Bug 1417234 - Use SRWLock as Mutex for mozjemalloc on Windows. r?njn draft
authorMike Hommey <mh+mozilla@glandium.org>
Tue, 14 Nov 2017 12:58:33 +0900
changeset 697911 2a74780841777ba7adcb5a510eadd101c012b459
parent 697275 c616a6fd5e4b20cca139fcdd3957682afaa862b9
child 697995 9d691be276733483cd2346a07e129c38bb43bf03
push id89141
push userbmo:mh+mozilla@glandium.org
push dateTue, 14 Nov 2017 23:42:06 +0000
reviewersnjn
bugs1417234
milestone59.0a1
Bug 1417234 - Use SRWLock as Mutex for mozjemalloc on Windows. r?njn SRWLock is more lightweight than CriticalSection, but is only available on Windows Vista and more. So until we actually dropped support Windows XP, we had to use CriticalSection.
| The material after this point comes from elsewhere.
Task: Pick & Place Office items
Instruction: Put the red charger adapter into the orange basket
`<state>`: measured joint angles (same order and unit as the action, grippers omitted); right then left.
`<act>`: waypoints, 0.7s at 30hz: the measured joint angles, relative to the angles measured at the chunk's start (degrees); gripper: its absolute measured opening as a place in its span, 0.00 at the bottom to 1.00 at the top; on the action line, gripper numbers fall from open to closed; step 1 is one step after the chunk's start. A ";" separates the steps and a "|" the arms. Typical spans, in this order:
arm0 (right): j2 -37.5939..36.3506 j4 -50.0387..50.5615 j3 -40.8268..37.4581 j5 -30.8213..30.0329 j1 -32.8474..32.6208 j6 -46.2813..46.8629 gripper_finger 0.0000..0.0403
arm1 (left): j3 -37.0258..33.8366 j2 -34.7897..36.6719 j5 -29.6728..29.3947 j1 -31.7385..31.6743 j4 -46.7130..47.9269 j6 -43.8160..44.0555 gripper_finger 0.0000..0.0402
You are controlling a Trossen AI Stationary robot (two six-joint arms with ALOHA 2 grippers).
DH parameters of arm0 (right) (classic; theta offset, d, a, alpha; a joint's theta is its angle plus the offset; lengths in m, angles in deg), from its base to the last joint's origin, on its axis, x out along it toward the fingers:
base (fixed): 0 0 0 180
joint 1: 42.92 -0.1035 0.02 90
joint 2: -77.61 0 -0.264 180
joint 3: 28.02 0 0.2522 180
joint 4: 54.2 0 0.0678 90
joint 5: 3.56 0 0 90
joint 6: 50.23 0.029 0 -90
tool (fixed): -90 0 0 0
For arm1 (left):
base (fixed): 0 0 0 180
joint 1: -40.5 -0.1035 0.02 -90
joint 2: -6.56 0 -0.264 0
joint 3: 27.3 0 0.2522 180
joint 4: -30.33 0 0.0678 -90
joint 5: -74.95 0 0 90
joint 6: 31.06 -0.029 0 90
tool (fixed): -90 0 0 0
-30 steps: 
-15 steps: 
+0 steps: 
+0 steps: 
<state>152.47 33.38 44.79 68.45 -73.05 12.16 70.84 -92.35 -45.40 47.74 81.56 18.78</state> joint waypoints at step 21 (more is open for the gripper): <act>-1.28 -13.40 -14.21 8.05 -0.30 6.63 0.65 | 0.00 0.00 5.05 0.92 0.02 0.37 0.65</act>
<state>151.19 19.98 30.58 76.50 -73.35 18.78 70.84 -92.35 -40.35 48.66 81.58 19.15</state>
Now that all supported Windows versions do have SRWLock, this is a switch we can make, and not only because SRWLock is more lightweight, but because it can be statically initialized like on other platforms, allowing to use the same initialization code as on other platforms, and removing the requirement for a DllMain, which in turn can allow to statically link mozjemalloc in some cases, instead of requiring a shared library (DllMain only works on shared libraries), or manually call the initialization function soon enough. There is a downside, though: SRWLock, as opposed to CriticalSection, is not fair, meaning it can have thread scheduling implications, and can theoretically increase latency on some threads. However, it is the default used by Rust Mutex, meaning it's at least good enough there. Let's see how things go with this.
memory/build/mozjemalloc.cpp
memory/replace/logalloc/replay/Replay.cpp
--- a/memory/build/mozjemalloc.cpp
+++ b/memory/build/mozjemalloc.cpp
@@ -537,17 +537,17 @@ static void*
 base_alloc(size_t aSize);
 
 // Mutexes based on spinlocks.  We can't use normal pthread spinlocks in all
 // places, because they require malloc()ed memory, which causes bootstrapping
 // issues in some cases.
 struct Mutex
 {
 #if defined(XP_WIN)
-  CRITICAL_SECTION mMutex;
+  SRWLOCK mMutex;
 #elif defined(XP_DARWIN)
   OSSpinLock mMutex;
 #else
   pthread_mutex_t mMutex;
 #endif
 
   inline bool Init();
 
@@ -571,17 +571,17 @@ private:
   MOZ_DECL_USE_GUARD_OBJECT_NOTIFIER;
   Mutex& mMutex;
 };
 
 // Set to true once the allocator has been initialized.
 static Atomic<bool> malloc_initialized(false);
 
 #if defined(XP_WIN)
-// No init lock for Windows.
+static Mutex gInitLock = { SRWLOCK_INIT };
 #elif defined(XP_DARWIN)
 static Mutex gInitLock = { OS_SPINLOCK_INIT };
 #elif defined(XP_LINUX) && !defined(ANDROID)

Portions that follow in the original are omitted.